日本では意外と普通のこととして受け入れられている間取りの一つが、トイレを玄関付近に配置するというプランニング。

トイレが公共のもので、家族もお客さんも使うものであるとの認識からそのような間取りに抵抗を感じない人が多いようですが、実際に生活してみていかがなものでしょうか。

メリットとデメリットを比較してみましょう。

 

帰宅後にすぐに入れるけど

帰宅してすぐにトイレに入りたい時、トイレが玄関から近いと便利かもしれません。

でも、着たものがかさばる場合などは、どこかで一度服装を身軽にしなければなりません。コートを脱いだりジャケットを脱いだり、と。

自宅なので身軽になりたいわけですよね。

それに、帰宅後にいつもすぐにトイレに入らないといられない、というケースの方が少ないかもしれませんから、玄関から近いことのメリットはさほど大きくありません。

 

お客さんに貸してあげやすい

トイレが家の奥の方にあると、お客さんに貸す時に不便だという方がいらっしゃいます。

確かにそうなのですが、でもお客さんにトイレを貸さなければならないシチュエーションって、そんなに多いでしょうか?

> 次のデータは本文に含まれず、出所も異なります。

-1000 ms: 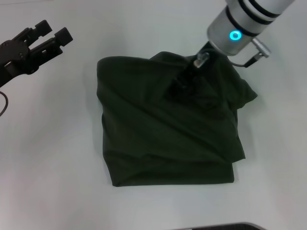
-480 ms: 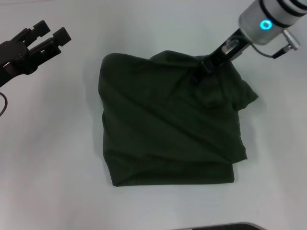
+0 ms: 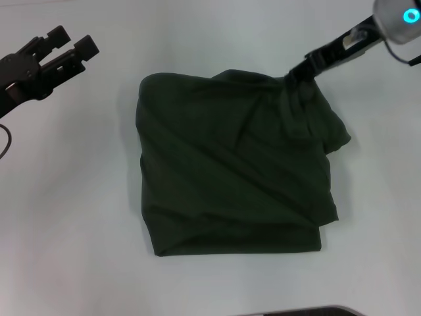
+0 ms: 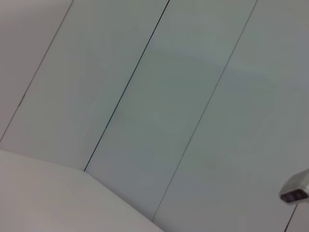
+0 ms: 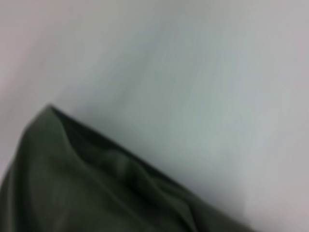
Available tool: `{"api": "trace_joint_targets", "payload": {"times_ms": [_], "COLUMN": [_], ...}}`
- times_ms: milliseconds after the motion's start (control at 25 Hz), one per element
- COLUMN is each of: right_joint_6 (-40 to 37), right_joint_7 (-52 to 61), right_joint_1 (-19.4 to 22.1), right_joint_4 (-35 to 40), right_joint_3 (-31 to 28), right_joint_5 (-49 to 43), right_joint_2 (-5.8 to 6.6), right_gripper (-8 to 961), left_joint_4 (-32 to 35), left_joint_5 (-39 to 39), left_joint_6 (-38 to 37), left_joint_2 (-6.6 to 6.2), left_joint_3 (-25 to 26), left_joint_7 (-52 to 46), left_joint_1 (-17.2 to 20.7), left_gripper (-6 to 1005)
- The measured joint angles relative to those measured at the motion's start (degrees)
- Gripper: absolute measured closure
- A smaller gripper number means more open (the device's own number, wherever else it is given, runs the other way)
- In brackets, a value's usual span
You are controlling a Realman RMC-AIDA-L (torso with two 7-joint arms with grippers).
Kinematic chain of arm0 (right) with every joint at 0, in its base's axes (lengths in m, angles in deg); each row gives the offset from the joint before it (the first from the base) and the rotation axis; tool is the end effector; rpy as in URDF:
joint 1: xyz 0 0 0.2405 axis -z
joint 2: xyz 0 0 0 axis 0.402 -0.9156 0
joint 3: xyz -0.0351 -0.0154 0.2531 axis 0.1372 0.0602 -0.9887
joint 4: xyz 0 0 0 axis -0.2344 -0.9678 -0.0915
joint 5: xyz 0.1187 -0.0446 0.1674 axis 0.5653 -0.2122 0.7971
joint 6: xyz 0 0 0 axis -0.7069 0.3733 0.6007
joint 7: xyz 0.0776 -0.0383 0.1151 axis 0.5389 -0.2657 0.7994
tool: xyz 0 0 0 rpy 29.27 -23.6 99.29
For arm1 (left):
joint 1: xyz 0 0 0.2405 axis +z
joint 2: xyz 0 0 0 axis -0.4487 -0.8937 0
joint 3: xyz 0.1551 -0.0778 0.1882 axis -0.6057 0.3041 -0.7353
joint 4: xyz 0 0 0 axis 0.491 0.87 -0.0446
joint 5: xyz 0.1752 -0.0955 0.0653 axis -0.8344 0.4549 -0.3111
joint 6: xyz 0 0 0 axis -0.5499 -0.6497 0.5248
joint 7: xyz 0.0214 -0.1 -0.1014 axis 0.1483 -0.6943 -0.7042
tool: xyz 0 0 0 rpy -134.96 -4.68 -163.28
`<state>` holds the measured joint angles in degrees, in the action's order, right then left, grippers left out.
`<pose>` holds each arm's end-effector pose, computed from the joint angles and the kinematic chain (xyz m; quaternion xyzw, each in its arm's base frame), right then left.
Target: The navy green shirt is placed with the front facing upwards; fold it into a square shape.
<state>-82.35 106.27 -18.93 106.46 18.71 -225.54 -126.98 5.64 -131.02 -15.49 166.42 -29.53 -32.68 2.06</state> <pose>0.2033 0.3988 0.0338 -0.8508 0.4789 -0.0660 0.2060 -0.2724 0.3106 0.0179 -0.8136 -0.3120 -0.4415 0.2139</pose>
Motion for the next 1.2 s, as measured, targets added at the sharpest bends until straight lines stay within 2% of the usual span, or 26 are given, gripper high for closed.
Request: {"api": "trace_joint_targets", "payload": {"times_ms": [120, 320, 640, 920, 1200], "right_joint_6": [-0.4, -3.0, -7.2, -6.8, -3.5], "right_joint_7": [-2.1, -4.4, -5.0, -4.5, -4.8], "right_joint_1": [1.2, 2.9, 4.2, 4.4, 3.4], "right_joint_4": [0.9, 1.2, 1.6, 0.6, -2.6], "right_joint_3": [-3.1, -4.0, -6.7, -6.9, -6.8], "right_joint_5": [2.9, 8.1, 9.3, 8.9, 9.2], "right_joint_2": [-0.04, 0.3, 0.37, 0.39, -0.44], "right_gripper": [460, 459, 459, 459, 459], "left_joint_4": [0.0, 0.0, 0.0, -0.2, -0.3], "left_joint_5": [0.0, 0.1, 0.4, 0.8, 0.8], "left_joint_6": [0.0, 0.0, 0.1, 0.1, 0.0], "left_joint_2": [0.0, 0.0, 0.0, 0.08, 0.07], "left_joint_3": [0.0, 0.0, 0.0, -0.1, -0.1], "left_joint_7": [0.0, 0.0, -0.1, -0.2, -0.1], "left_joint_1": [0.0, -0.1, -0.8, -1.0, -1.0], "left_gripper": [82, 82, 82, 82, 82]}}
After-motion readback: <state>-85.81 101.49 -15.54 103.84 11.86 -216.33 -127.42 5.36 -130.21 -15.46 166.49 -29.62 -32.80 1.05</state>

昨今はコンビニでもトイレを使いやすくなっていますし、そもそもそんなにお客さんが頻繁に来るようなお宅であれば、ちゃんとゲストルームが整えられていたり、ホームパーティー仕様になっていたりしてお客さん慣れしている間取りを考えますから、玄関の近くにトイレを置く必要がありません。

ですから、貸すことを優先順位の高いところに持ってくるのはいかがなものでしょうか…?

 

意外と気になる音と匂い

20150513restroom01タイミングってのは悪いもので、トイレに入っている時に宅配便が届いたり、お客さんが訪問してきたりするものです。

玄関を開けてゲスト対応している時、すぐそばのトイレからの匂いや音、気になりませんか?

玄関にお客さんがいるのでトイレから出辛いとか、トイレの窓から玄関が近くて音や気配が筒抜けになっているとか、意外と玄関先からもゲストは気になってたりします。

 

海外と考え方が異なります

それでなくともトイレは絶対的にプライベートな空間。そもそもそんなプライベートな空間が、なぜ最もパブリックな玄関にあるのでしょうか?

海外の住宅事情を見てみますと、トイレはほとんどの場合、家の奥にあります。

そもそもトイレを貸せる相手というのは、信頼関係にある場合はほとんどです。見ず知らずの人にトイレを貸す、なんてことは、一般家庭ではほとんどありませんよね。

日本の一般的なトイレ配置を見ると、意外なほどの玄関に近いことが多く、そのため、トイレの室温も非常に不快だったりします。

アメリカのようにベッドルームにバスルームが隣接しているような間取りは難しいかもしれませんが、少なくとも家族や個人のプライベートな空間としてのトイレですから、なるべく玄関からは遠い方が理にかなっていそうですね。